Le due multinazionali dal 1999 al 2011 accumulano €1,560 miliardi di profitti (pari al 7% annuo rispetto al prezzo di acquisto). Malgrado i profitti gli investimenti calano e aumentano i prezzi e il malumore dei berlinesi.
Nel 2011 un referendum promosso dal Tavolo per l’Acqua di Berlino, in lotta dal 2006 per una gestione dell’acqua democratica e partecipativa, ottiene una vittoria schiacciante e costringe la città di Berlino a pubblicizzare il servizio, acquistando nel 2012 le quote di RWE e nel 2013 quelle di Veolia. Alle due multinazionali vengono dati complessivamente ben € 1,244 miliardi (per il mancato utile fino al 2028!) e per fare questo la società pubblica BWB ha dovuto accendere un mutuo trentennale che peserà per tutto questo tempo sulle bollette degli utenti.
Queste esperienze mostrano chiaramente due cose.
Prima.
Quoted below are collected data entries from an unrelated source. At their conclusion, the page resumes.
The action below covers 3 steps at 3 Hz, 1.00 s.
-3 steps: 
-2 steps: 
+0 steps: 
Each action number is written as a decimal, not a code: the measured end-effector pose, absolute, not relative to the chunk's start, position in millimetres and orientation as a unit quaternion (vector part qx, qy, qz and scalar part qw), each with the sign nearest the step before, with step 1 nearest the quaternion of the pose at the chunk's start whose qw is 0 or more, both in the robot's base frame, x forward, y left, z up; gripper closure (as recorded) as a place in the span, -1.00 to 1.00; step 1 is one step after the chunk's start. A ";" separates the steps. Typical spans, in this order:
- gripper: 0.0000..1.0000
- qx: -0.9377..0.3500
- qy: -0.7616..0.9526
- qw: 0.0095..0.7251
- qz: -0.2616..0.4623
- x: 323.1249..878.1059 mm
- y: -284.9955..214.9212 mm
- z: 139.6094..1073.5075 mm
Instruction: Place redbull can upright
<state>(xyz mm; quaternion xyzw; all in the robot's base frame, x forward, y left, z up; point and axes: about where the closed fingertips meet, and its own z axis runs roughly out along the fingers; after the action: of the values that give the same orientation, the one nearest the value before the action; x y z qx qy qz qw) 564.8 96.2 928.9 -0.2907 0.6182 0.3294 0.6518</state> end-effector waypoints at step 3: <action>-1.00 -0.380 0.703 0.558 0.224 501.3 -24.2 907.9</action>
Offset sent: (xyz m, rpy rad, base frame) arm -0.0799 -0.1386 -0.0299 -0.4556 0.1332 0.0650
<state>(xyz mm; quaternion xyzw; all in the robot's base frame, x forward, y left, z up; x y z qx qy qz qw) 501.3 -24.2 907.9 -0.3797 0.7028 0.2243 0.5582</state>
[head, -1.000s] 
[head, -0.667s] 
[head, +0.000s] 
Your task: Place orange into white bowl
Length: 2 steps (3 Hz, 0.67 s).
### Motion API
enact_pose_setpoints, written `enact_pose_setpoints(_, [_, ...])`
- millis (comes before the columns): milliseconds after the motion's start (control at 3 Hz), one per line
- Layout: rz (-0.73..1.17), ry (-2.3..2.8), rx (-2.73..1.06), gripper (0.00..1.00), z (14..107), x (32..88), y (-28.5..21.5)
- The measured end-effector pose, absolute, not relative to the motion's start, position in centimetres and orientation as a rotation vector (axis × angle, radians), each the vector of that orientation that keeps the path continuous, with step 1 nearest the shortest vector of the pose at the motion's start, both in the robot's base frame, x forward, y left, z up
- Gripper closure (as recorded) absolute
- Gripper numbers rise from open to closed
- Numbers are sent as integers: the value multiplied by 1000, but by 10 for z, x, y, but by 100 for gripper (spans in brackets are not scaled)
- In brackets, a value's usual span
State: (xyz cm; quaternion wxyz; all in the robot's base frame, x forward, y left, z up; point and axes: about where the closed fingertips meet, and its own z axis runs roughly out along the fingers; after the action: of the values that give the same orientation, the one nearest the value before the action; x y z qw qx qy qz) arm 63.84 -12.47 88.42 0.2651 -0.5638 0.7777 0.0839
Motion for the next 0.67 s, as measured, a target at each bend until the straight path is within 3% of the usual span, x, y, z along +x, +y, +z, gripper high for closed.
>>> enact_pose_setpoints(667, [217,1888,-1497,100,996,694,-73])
L’esternalizzazione dei servizi idrici a operatori privati:
- non garantisce affatto una migliore efficacia né dal punto di vista delle prestazioni (tecniche, qualità del servizio, ecc.) né dal punto di vista economico;
- non garantisce la trasparenza nella gestione nè la partecipazione dei cittadini e delle istituzioni pubbliche
- il riscatto per la ripubblicizzazione è sempre molto oneroso per le comunità locali;
Seconda. La maggior parte delle aziende di diritto pubblico sono in grado di
- offrire acqua di qualità,
- sicurezza dei servizi e pratiche rispettose dell’ambiente
- trasparenza nella gestione, partecipazione e controllo da parte dei cittadini.